Good news for Al Sharpton, who can now end his faux-hunger strike. Good news, too, for the nation, which can soon relegate the disgraceful tenure of Eric Holder as U.S. attorney general to the history books.
Now for the bad news: The Senate this afternoon confirmed Loretta Lynch (aka, Eric Holder in a skirt).
Lynch’s confirmation was never in doubt after ten Republicans publicly announced their support for her, although there was always hope that at least 7 of the defectors would come to their senses.

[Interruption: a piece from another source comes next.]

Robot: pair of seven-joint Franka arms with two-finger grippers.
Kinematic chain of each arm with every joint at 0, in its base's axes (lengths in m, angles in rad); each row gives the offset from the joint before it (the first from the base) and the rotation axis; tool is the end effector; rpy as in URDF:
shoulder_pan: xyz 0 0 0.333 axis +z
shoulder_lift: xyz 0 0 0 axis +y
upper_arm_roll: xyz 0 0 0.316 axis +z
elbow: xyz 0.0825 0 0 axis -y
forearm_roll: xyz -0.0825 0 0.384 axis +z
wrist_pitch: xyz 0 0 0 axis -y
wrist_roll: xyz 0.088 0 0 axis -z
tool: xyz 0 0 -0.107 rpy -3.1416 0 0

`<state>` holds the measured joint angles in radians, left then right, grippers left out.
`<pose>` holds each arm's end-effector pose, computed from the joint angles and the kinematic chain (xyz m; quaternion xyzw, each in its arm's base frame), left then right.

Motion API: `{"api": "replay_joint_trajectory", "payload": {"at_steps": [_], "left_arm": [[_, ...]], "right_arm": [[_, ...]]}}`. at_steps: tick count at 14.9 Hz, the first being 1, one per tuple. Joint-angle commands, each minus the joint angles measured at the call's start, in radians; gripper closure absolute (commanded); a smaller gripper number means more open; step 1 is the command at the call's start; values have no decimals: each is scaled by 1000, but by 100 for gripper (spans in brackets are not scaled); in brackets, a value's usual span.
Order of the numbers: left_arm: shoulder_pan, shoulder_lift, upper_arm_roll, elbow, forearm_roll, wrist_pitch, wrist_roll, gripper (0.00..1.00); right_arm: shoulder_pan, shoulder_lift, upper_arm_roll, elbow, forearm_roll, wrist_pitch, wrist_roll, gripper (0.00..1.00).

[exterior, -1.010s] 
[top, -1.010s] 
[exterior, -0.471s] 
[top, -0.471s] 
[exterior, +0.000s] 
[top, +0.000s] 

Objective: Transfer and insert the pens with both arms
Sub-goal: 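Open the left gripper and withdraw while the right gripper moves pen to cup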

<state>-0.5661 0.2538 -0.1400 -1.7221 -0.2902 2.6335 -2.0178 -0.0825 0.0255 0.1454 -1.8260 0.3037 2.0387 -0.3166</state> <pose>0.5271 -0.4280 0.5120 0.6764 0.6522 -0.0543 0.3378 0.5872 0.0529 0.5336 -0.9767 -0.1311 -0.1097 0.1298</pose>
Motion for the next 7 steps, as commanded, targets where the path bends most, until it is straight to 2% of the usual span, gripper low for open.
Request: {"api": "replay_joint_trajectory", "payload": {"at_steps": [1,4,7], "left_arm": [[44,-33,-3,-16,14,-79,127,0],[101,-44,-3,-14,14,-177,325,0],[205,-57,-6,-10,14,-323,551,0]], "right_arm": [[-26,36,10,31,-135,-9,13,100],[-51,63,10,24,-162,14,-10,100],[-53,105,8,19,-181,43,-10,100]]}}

For the record, the ten include Senate Majority Leader Mitch McConnell, of Kentucy, Kelly Ayotte of New Hampshire, Thad Cochran of Mississippi, Susan Collins of Maine, Jeff Flake of Arizona, Lindsey Graham of South Carolina, Ron Johnson of Wisconsin, Orrin Hatch of Utah, Mark Kirk of Illinois, and Rob Portman of Ohio.
What is likely to happen next is same old, same old. Lynch has made it clear she supports Barack Obama’s executive action on immigration. When it comes to race, she picks up where Holder leaves off, having spoken of the “prison of racism” that still holds back blacks in the country and has vowed to continue Holder’s battle against voter ID laws. On the subject of Islamic terrorism, she sides with the president, who would rather keep religion out of it.

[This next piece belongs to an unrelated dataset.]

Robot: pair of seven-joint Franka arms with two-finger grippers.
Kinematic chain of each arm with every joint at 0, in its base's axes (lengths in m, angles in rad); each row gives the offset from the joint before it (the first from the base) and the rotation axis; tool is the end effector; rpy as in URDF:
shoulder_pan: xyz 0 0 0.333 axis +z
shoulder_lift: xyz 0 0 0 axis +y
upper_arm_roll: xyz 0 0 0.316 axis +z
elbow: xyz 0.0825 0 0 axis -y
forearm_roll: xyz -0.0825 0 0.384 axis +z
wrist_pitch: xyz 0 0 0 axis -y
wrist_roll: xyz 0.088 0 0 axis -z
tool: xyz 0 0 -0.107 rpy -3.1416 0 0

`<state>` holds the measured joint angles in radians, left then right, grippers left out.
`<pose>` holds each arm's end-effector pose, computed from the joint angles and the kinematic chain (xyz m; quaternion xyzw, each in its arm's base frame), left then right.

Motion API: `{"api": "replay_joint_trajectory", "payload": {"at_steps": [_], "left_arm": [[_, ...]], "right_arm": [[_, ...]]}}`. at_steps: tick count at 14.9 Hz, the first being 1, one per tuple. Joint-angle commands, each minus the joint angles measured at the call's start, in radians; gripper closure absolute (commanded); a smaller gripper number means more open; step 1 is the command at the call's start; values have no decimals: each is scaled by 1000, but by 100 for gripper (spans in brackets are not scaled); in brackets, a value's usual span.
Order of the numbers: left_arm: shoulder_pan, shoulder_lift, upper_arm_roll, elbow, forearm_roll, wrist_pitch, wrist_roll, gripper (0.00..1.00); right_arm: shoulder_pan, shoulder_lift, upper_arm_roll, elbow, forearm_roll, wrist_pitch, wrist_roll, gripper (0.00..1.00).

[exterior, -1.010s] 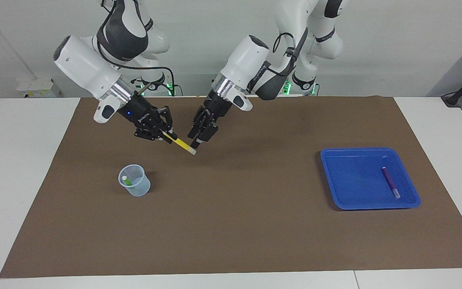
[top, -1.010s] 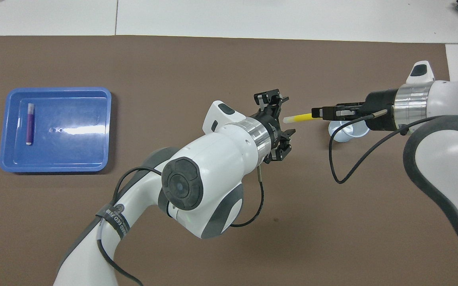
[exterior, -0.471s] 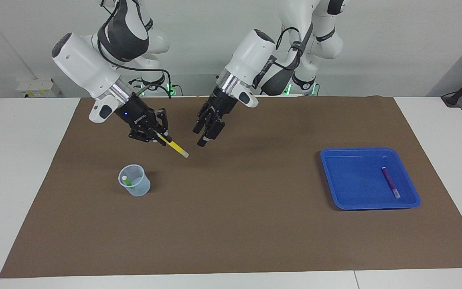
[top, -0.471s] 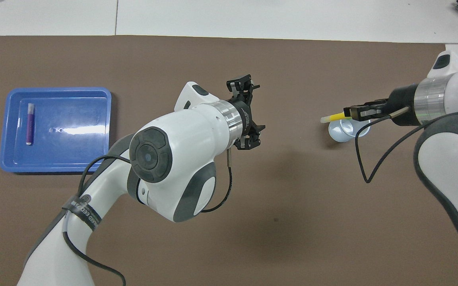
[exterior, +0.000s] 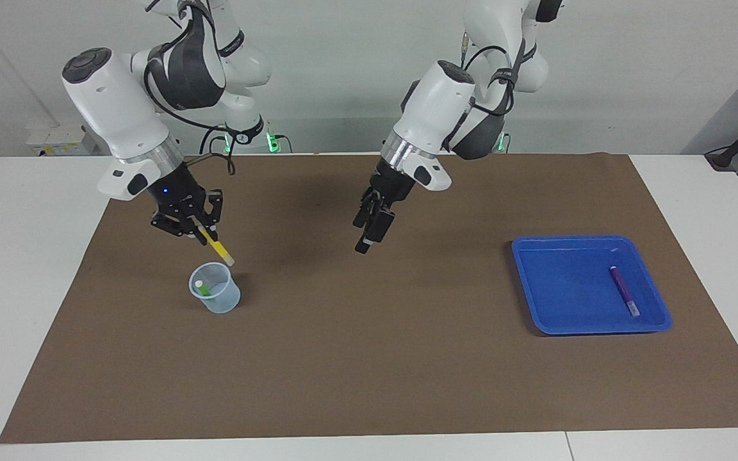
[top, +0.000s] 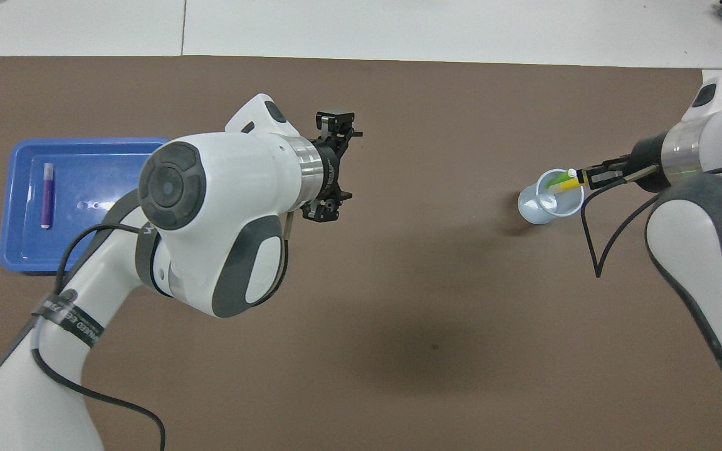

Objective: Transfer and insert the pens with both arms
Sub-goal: 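Open the left gripper and withdraw while the right gripper moves pen to cup, then release the yellow pen into the cup while the left gripper returns to tray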

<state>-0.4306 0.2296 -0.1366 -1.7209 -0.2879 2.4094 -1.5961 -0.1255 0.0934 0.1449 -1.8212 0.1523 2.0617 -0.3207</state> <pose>0.5644 -0.3526 0.5009 0.7941 0.5489 -0.0110 0.2608 0.6035 0.0172 0.4965 -0.9849 -0.1370 -0.0842 0.0643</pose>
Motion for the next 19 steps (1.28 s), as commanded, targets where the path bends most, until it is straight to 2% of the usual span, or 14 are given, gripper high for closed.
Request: {"api": "replay_joint_trajectory", "payload": {"at_steps": [1,7,9,10,11,12,13,19], "left_arm": [[103,-39,-9,-11,13,-149,192,0],[239,-61,-5,-19,15,-309,528,0],[295,-68,-1,-20,70,-360,664,0],[321,-68,-3,-19,82,-371,714,0],[347,-69,-1,-19,84,-369,755,0],[363,-69,-1,-19,91,-372,790,0],[374,-70,-1,-20,120,-380,835,0],[404,-72,0,-23,154,-374,848,0]], "right_arm": [[-8,48,9,11,-33,32,-5,100],[-6,78,9,3,-82,47,6,100],[-6,92,10,-7,-82,76,18,100],[-5,103,9,-21,-82,101,23,83],[-3,112,10,-30,-82,122,35,59],[-3,114,10,-32,-80,124,37,33],[-5,114,9,-29,-82,117,40,0],[-48,63,-1,19,-97,3,37,0]]}}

But it was ultimately Obama’s abuse of executive privilege that led 43 senators to vote against her. John McCain said:
While her experience is extensive, both her judgment and independence were called into question by her expressed views on President Obama’s clearly unconstitutional actions on immigration, and this is something that cannot be overlooked when considering a nominee to be our nation’s chief law enforcement officer.
Georgia’s David Perdue echoed those sentiments:
The President’s actions exceed his authority to exercise prosecutorial discretion, and undermine the rule of law. I could not vote for an Attorney General nominee who supports those actions and would be responsible for their implementation at the Justice Department.

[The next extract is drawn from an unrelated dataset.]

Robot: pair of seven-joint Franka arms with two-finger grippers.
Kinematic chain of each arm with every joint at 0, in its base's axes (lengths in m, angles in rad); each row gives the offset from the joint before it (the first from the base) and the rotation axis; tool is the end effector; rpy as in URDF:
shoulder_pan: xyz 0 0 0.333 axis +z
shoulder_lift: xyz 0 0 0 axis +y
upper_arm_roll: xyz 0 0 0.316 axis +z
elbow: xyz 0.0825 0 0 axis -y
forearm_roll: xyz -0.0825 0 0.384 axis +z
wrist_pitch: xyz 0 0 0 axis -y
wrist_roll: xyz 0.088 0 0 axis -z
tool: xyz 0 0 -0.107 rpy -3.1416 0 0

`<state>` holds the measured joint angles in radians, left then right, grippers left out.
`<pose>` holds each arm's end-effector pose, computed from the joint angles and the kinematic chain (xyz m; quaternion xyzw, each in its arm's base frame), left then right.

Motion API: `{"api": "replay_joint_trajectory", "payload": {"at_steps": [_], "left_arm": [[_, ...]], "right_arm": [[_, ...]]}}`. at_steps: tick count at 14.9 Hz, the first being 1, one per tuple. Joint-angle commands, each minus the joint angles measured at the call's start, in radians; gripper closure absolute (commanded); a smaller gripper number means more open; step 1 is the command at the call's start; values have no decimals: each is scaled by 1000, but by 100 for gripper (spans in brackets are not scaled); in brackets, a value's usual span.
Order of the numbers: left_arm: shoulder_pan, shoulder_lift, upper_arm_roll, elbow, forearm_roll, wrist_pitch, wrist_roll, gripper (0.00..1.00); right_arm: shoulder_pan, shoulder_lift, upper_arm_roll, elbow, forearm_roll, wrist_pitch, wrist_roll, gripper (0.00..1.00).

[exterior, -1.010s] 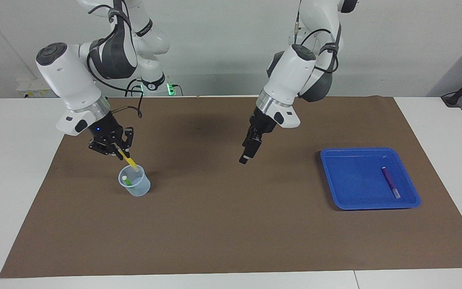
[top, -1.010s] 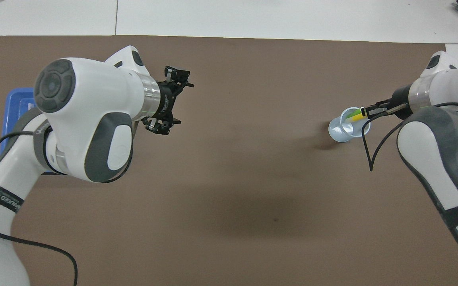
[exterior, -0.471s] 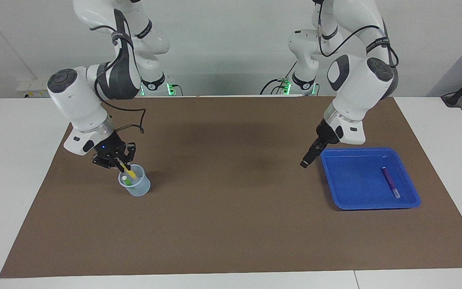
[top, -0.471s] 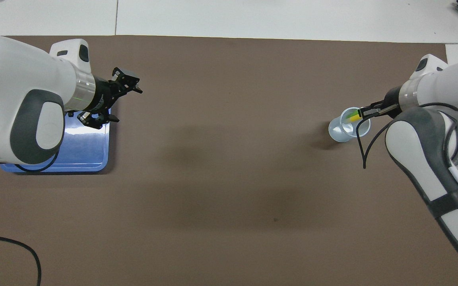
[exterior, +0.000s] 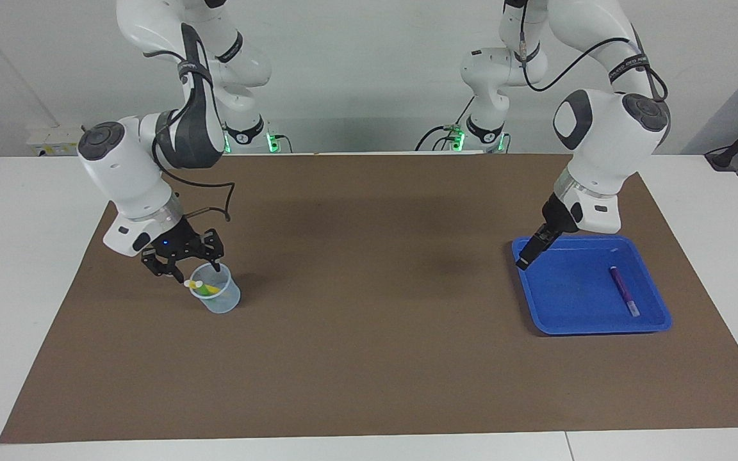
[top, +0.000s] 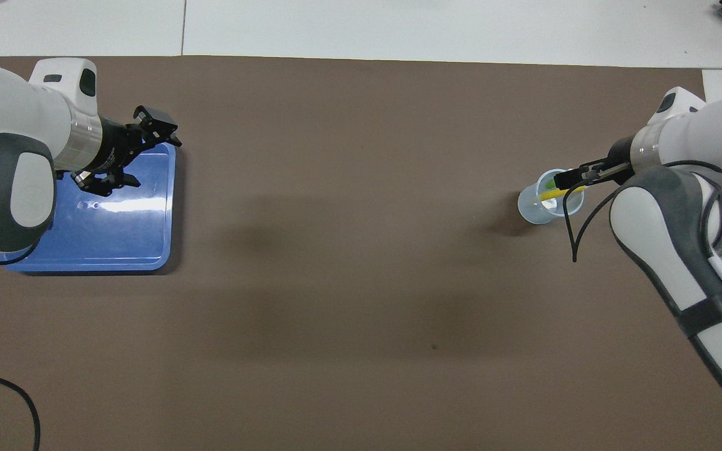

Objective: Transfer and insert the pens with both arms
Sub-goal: 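Release the yellow pen into the cup while the left gripper returns to tray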

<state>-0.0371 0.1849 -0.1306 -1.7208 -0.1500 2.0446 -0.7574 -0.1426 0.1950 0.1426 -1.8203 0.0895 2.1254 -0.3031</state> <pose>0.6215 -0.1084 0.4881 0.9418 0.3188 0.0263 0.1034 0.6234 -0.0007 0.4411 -0.9889 -0.1273 -0.0631 0.0439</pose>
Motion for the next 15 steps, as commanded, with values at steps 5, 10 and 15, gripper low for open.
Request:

A supporter of Lynch who spoke from a position outside the Senate had effusive praise for her, saying:
Loretta Lynch is a gifted attorney, a consummate professional, and a dedicated public servant. I am pleased that the United States Senate has recognized her clear qualifications and the need for her confirmation as Attorney General of the United States.
The source of that quote was Eric Holder. That should tell you all you need to know about federal justice over the last two years of the Obama presidency.